▶ **Exercise prompt**: Transcribe the data below verbatim from the line with "target: <item>cable</item>" to the line with "Mark the region of every instance of the <item>cable</item>.". Include both of those lines.

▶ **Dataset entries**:
Content starts

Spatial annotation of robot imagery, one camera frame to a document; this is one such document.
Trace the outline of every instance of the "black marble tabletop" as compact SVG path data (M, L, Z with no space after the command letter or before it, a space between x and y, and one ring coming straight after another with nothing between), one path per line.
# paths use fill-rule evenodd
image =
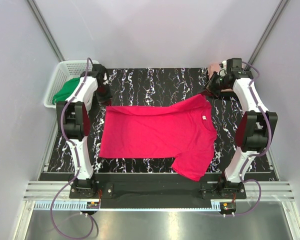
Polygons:
M206 68L129 68L109 69L109 83L114 106L170 106L196 95L207 81ZM222 172L231 162L236 146L234 136L243 111L233 97L208 98L212 121L217 130L214 158L207 172ZM174 158L99 157L106 109L94 99L89 112L91 121L88 149L90 161L98 173L173 173ZM270 172L266 156L257 157L249 172ZM74 172L70 149L58 133L48 172Z

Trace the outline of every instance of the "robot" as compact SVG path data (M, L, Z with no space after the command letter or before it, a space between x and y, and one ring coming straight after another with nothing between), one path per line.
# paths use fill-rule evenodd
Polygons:
M241 103L244 115L235 135L237 146L235 154L215 188L210 190L210 192L217 194L206 196L209 199L220 199L220 197L228 199L234 193L243 192L245 173L256 155L271 143L269 136L273 136L278 121L277 114L270 112L262 103L254 83L251 82L253 75L251 71L245 71L242 68L241 58L228 59L220 66L222 71L213 73L202 90L202 94L218 98L222 96L222 90L232 89ZM81 75L80 83L84 81L84 75L85 72ZM77 87L81 88L79 94L75 96L73 93L66 101L56 104L58 129L60 131L62 111L67 101L74 97L62 119L65 134L69 139L68 144L73 157L74 169L76 173L79 171L71 185L71 191L78 193L74 198L86 198L86 194L97 192L96 176L90 162L87 145L90 132L88 111L91 109L94 96L99 103L111 104L112 95L108 78L109 75L104 66L93 64L92 70L87 73L84 85L81 87L79 84Z

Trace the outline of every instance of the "green cloth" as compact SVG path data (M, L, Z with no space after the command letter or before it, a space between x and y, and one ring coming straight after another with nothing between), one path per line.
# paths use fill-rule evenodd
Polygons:
M56 93L52 98L52 104L56 105L57 102L65 101L75 91L80 83L80 77L72 78L66 81L61 90Z

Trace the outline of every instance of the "shirt sleeve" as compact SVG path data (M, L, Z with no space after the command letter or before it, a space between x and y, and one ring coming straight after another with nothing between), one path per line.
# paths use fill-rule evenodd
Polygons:
M198 182L205 175L215 154L214 146L204 150L192 150L179 153L172 164L178 174Z

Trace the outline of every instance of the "floor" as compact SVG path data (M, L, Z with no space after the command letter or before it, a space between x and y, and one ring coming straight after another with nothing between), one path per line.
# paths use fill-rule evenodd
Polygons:
M109 82L114 106L169 106L199 93L207 81L206 68L138 68L109 69ZM210 173L222 172L235 153L234 136L243 111L233 97L208 99L212 105L212 121L217 130L214 158L207 169ZM105 159L99 150L105 122L105 107L94 102L89 112L91 130L88 149L96 173L173 173L173 157L163 159ZM256 158L249 172L270 172L267 157ZM70 149L58 134L48 172L72 173L74 166Z
M238 202L246 211L253 203ZM91 229L91 222L73 211L55 211L60 230L75 238ZM98 225L87 239L100 240L292 240L279 202L261 202L245 216L223 218L216 212L107 212L93 215ZM49 211L35 210L26 240L66 239L53 230Z

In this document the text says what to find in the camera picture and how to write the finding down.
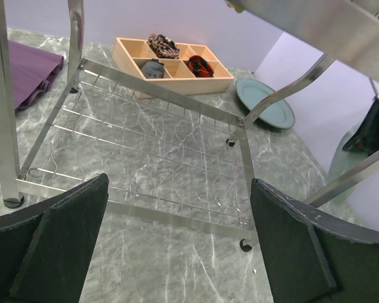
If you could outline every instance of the gray cloth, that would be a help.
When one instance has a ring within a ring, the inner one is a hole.
[[[141,71],[147,79],[163,78],[164,63],[161,63],[157,59],[152,59],[143,65]]]

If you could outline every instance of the purple cloth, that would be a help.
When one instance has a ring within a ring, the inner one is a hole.
[[[34,49],[13,41],[8,42],[14,109],[26,109],[35,97],[51,89],[63,67],[63,56]]]

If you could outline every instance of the marble tile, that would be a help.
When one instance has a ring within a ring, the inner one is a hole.
[[[9,30],[9,38],[68,56],[66,38],[21,30]],[[112,60],[112,46],[85,42],[83,55],[116,68]],[[243,69],[231,68],[230,72],[236,79],[252,78],[252,74]],[[65,84],[66,69],[60,72],[50,92],[40,96],[29,109],[17,113],[21,163]],[[211,131],[203,126],[196,128],[191,121],[181,121],[175,116],[160,121],[157,109],[127,102],[124,96],[129,94],[129,90],[120,88],[119,94],[122,97],[109,97],[100,104],[101,95],[87,90],[77,105],[75,95],[68,96],[66,108],[106,120],[112,123],[111,127],[100,128],[98,121],[87,118],[68,119],[67,113],[61,111],[56,124],[103,141],[65,133],[59,140],[61,131],[52,128],[32,166],[47,165],[49,170],[56,169],[80,179],[89,179],[106,171],[111,184],[136,194],[150,191],[166,201],[184,198],[212,210],[224,209],[226,220],[233,226],[238,225],[237,219],[230,220],[237,213],[233,212],[231,205],[237,194],[242,214],[251,215],[245,188],[238,185],[238,190],[234,191],[228,186],[232,180],[230,177],[241,179],[242,176],[238,176],[241,170],[232,170],[225,164],[230,159],[238,163],[238,146],[229,154],[224,132]],[[194,97],[233,114],[244,115],[236,102],[234,84],[225,93]],[[155,101],[153,105],[160,109],[165,106],[161,101]],[[190,114],[186,118],[195,121],[197,116]],[[326,174],[293,130],[273,132],[255,124],[248,131],[248,138],[256,176],[287,195],[305,199],[326,183]],[[164,139],[168,143],[160,144]],[[51,159],[51,147],[54,145],[57,148]],[[220,160],[217,162],[216,157],[201,158],[197,150],[219,155]],[[143,157],[141,151],[152,156]],[[185,168],[181,167],[181,163],[185,163]],[[199,173],[201,168],[208,172]],[[29,178],[65,189],[79,183],[79,180],[51,175],[34,176]],[[154,200],[132,199],[132,195],[118,191],[111,191],[110,195],[116,201],[138,203],[140,206],[140,203],[147,203],[148,207],[149,203],[153,203],[151,207],[172,213],[182,211],[169,203],[157,205]],[[216,204],[216,198],[223,201],[222,207]],[[36,201],[37,197],[28,196],[26,205]],[[348,205],[328,203],[322,209],[344,220],[363,224]],[[0,191],[0,215],[8,212],[3,206]],[[201,211],[189,209],[183,212],[201,218],[204,215]],[[239,240],[106,213],[81,302],[272,302],[259,247],[246,254],[239,249]]]

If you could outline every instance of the metal rack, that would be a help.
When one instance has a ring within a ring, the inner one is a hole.
[[[233,2],[329,56],[323,55],[304,76],[268,96],[243,118],[82,59],[83,1],[68,0],[68,84],[20,166],[0,0],[0,182],[4,204],[21,206],[20,193],[48,198],[104,171],[111,180],[108,211],[255,241],[248,199],[255,173],[247,128],[269,105],[308,86],[336,59],[379,81],[379,20],[370,15],[379,12],[379,0],[370,1],[372,5],[365,7],[369,12],[343,0]],[[136,91],[152,99],[136,100]],[[92,105],[90,111],[82,100]],[[50,131],[57,133],[48,143]],[[68,155],[77,163],[78,172],[68,170],[70,162],[60,161],[70,141],[76,148]],[[101,160],[83,163],[82,155],[97,145],[103,151]],[[40,152],[46,160],[37,163]],[[141,183],[133,176],[138,167],[143,173]],[[306,202],[320,206],[378,169],[379,151]],[[219,183],[226,184],[227,190],[216,191]]]

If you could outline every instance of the lavender wall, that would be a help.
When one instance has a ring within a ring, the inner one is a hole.
[[[69,36],[67,0],[5,0],[9,27]],[[147,39],[163,33],[177,42],[207,44],[226,66],[252,71],[282,31],[237,14],[223,0],[85,0],[87,41],[113,45],[115,37]]]
[[[284,33],[255,76],[278,90],[304,74],[321,54]],[[362,122],[373,97],[367,77],[335,62],[308,88],[287,98],[295,112],[295,130],[327,171],[341,138]],[[348,202],[379,230],[379,172],[360,183]]]

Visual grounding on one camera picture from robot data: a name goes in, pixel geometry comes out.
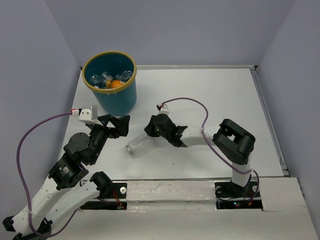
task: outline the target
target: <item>plastic bottle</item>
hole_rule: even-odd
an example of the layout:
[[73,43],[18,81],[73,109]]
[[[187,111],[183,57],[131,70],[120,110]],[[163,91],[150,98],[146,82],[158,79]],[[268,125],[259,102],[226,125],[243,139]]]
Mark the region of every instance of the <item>plastic bottle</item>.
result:
[[125,146],[132,158],[140,158],[157,147],[158,137],[150,137],[145,132]]
[[103,86],[103,79],[98,76],[98,75],[93,75],[91,78],[90,78],[90,81],[89,83],[94,86],[94,87],[102,87]]
[[125,82],[120,81],[120,80],[111,80],[111,79],[109,79],[109,80],[106,81],[106,85],[105,86],[108,89],[115,89],[115,88],[118,88],[118,87],[122,86],[123,84],[125,84]]
[[107,81],[108,80],[114,80],[115,78],[107,71],[101,73],[101,76],[102,76],[102,88],[106,88],[107,87]]
[[120,74],[115,75],[115,79],[122,81],[122,76]]
[[131,76],[132,76],[133,72],[130,70],[126,70],[121,74],[121,80],[124,82],[127,82]]

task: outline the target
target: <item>white table surface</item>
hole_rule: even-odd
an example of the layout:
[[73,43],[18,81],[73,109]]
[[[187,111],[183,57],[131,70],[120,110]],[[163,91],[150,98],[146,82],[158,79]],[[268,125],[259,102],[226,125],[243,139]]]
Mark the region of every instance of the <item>white table surface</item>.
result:
[[[261,179],[263,211],[216,210],[215,201],[211,201],[215,200],[214,191],[210,191],[213,181],[171,181],[170,184],[156,181],[160,188],[153,189],[154,182],[128,181],[127,210],[79,211],[68,227],[52,239],[317,240],[295,178]],[[195,186],[201,190],[191,191]],[[161,188],[170,190],[166,195],[171,197],[163,198],[163,194],[158,193]],[[181,196],[195,202],[183,202]],[[145,202],[146,197],[153,202]],[[207,201],[196,201],[198,198]],[[52,232],[63,225],[61,222]]]
[[[96,165],[87,166],[90,175],[86,178],[97,171],[104,171],[113,180],[230,178],[230,168],[208,146],[175,148],[162,139],[161,147],[138,159],[126,151],[125,145],[140,135],[151,115],[157,113],[156,104],[177,97],[202,102],[209,110],[206,126],[229,118],[248,130],[256,138],[252,168],[261,177],[283,176],[249,69],[138,70],[136,88],[137,102],[129,113],[128,136],[108,139]],[[106,114],[80,75],[72,108],[87,105],[97,105],[98,114]],[[200,127],[205,117],[202,107],[191,101],[171,102],[168,107],[176,125]],[[78,132],[88,134],[90,130],[70,117],[63,145]]]

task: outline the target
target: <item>white floor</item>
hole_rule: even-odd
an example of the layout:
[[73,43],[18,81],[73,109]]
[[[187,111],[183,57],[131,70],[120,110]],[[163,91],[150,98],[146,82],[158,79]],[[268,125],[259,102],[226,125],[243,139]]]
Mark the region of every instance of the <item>white floor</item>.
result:
[[[175,148],[164,139],[161,147],[144,156],[131,158],[125,145],[141,134],[150,117],[157,113],[156,104],[177,97],[202,102],[209,110],[206,126],[218,125],[229,118],[256,138],[251,166],[261,177],[283,176],[279,159],[267,126],[249,69],[168,69],[138,70],[137,103],[131,115],[127,137],[107,140],[90,174],[104,171],[113,180],[229,178],[231,170],[207,146]],[[82,77],[74,97],[73,108],[97,105],[99,115],[106,114]],[[205,111],[187,100],[168,104],[170,118],[176,125],[200,127]],[[64,145],[78,132],[90,130],[70,117]]]

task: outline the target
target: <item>clear plastic bottle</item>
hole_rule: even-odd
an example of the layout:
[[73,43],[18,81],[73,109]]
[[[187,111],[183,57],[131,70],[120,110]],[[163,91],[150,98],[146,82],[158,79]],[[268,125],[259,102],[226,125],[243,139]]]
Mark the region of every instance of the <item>clear plastic bottle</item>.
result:
[[93,75],[90,78],[89,84],[94,86],[94,87],[102,87],[103,86],[103,79],[102,77],[98,76],[98,75]]
[[137,136],[125,146],[131,157],[139,158],[158,147],[160,137],[148,136],[146,132]]
[[127,81],[131,78],[132,74],[133,74],[133,72],[130,71],[130,70],[124,71],[124,72],[121,74],[121,78],[122,78],[121,80],[122,80],[123,82],[127,82]]
[[117,74],[117,75],[115,75],[115,79],[119,80],[119,81],[122,81],[122,76],[120,74]]
[[108,81],[112,81],[114,80],[115,78],[107,71],[104,71],[103,73],[101,73],[101,76],[102,76],[102,87],[105,87],[107,88],[107,82]]

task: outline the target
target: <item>cable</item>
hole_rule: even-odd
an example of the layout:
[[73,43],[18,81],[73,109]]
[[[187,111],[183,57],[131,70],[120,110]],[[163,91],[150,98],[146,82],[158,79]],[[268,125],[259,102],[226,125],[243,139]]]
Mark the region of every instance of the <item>cable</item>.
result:
[[241,198],[241,197],[239,197],[239,196],[234,196],[234,197],[231,197],[231,198],[229,198],[229,199],[222,199],[222,198],[216,196],[216,198],[219,199],[221,202],[228,202],[228,201],[230,201],[230,200],[232,200],[232,199],[239,199],[239,198]]
[[99,201],[102,202],[102,203],[105,203],[105,204],[110,204],[110,203],[111,203],[111,202],[106,201],[106,200],[104,200],[104,199],[102,199],[102,198],[99,198],[99,197],[97,197],[96,199],[99,200]]
[[237,173],[239,173],[239,174],[245,175],[245,174],[254,172],[254,174],[256,175],[256,191],[254,192],[254,194],[253,194],[253,196],[251,197],[251,199],[249,199],[249,201],[246,202],[246,203],[244,203],[244,204],[249,203],[251,200],[253,200],[253,199],[256,197],[256,195],[257,195],[257,193],[258,193],[258,191],[259,191],[260,180],[259,180],[259,175],[258,175],[258,173],[257,173],[254,169],[252,169],[252,168],[251,168],[250,170],[248,170],[248,171],[240,171],[240,170],[238,170],[236,167],[232,166],[232,164],[230,164],[227,160],[225,160],[224,157],[221,156],[221,155],[214,149],[213,146],[211,146],[209,140],[206,138],[205,129],[204,129],[204,128],[205,128],[205,124],[206,124],[206,122],[207,122],[207,120],[208,120],[208,117],[209,117],[209,111],[208,111],[208,109],[206,108],[206,106],[205,106],[203,103],[201,103],[201,102],[199,102],[198,100],[195,100],[195,99],[193,99],[193,98],[190,98],[190,97],[177,97],[177,98],[173,98],[173,99],[164,101],[164,102],[162,103],[161,107],[162,107],[164,104],[166,104],[166,103],[170,103],[170,102],[173,102],[173,101],[176,101],[176,100],[190,100],[190,101],[192,101],[192,102],[195,102],[195,103],[201,105],[201,106],[204,108],[204,110],[205,110],[205,118],[204,118],[203,123],[202,123],[202,125],[201,125],[201,133],[202,133],[202,136],[203,136],[206,144],[207,144],[207,145],[209,146],[209,148],[215,153],[215,155],[217,155],[225,164],[227,164],[230,168],[232,168],[233,170],[235,170],[235,171],[236,171]]
[[76,214],[76,211],[73,212],[73,214],[70,216],[69,220],[66,222],[66,224],[59,230],[57,231],[56,233],[54,234],[41,234],[39,232],[37,232],[37,230],[35,229],[35,227],[33,226],[32,224],[32,200],[31,200],[31,197],[30,197],[30,193],[29,193],[29,189],[28,189],[28,186],[27,186],[27,183],[25,181],[25,178],[24,178],[24,175],[22,173],[22,170],[21,170],[21,165],[20,165],[20,151],[21,151],[21,146],[22,146],[22,143],[24,142],[24,140],[26,139],[26,137],[34,130],[36,129],[37,127],[39,127],[40,125],[52,120],[52,119],[56,119],[56,118],[59,118],[59,117],[63,117],[63,116],[68,116],[68,115],[72,115],[72,112],[66,112],[66,113],[61,113],[61,114],[58,114],[58,115],[54,115],[52,117],[49,117],[45,120],[42,120],[41,122],[37,123],[36,125],[34,125],[33,127],[31,127],[24,135],[23,137],[21,138],[19,144],[18,144],[18,148],[16,150],[16,167],[18,169],[18,173],[19,173],[19,177],[21,179],[21,182],[22,182],[22,185],[23,185],[23,188],[24,188],[24,191],[25,191],[25,195],[26,195],[26,200],[27,200],[27,206],[28,206],[28,209],[29,209],[29,213],[28,213],[28,223],[29,223],[29,226],[30,226],[30,229],[32,230],[32,232],[41,237],[41,238],[52,238],[56,235],[58,235],[59,233],[61,233],[66,227],[67,225],[70,223],[71,219],[74,217],[74,215]]
[[113,197],[114,197],[114,199],[115,199],[116,206],[117,206],[118,208],[124,209],[124,207],[122,206],[122,202],[119,200],[119,197],[118,197],[118,195],[117,195],[116,190],[115,190],[115,189],[112,189],[111,192],[112,192],[112,195],[113,195]]
[[252,199],[252,201],[251,202],[248,202],[248,206],[251,206],[251,204],[253,203],[253,199]]

Content ends

▶ **Completed task**:
target: <item>cable</item>
hole_rule: even-odd
an example of the layout:
[[73,43],[18,81],[73,109]]
[[[187,111],[183,57],[131,70],[120,110]],[[163,91],[150,98],[146,82],[158,79]],[[268,125],[259,102],[226,125],[243,139]]]
Mark the region of every instance of the <item>cable</item>.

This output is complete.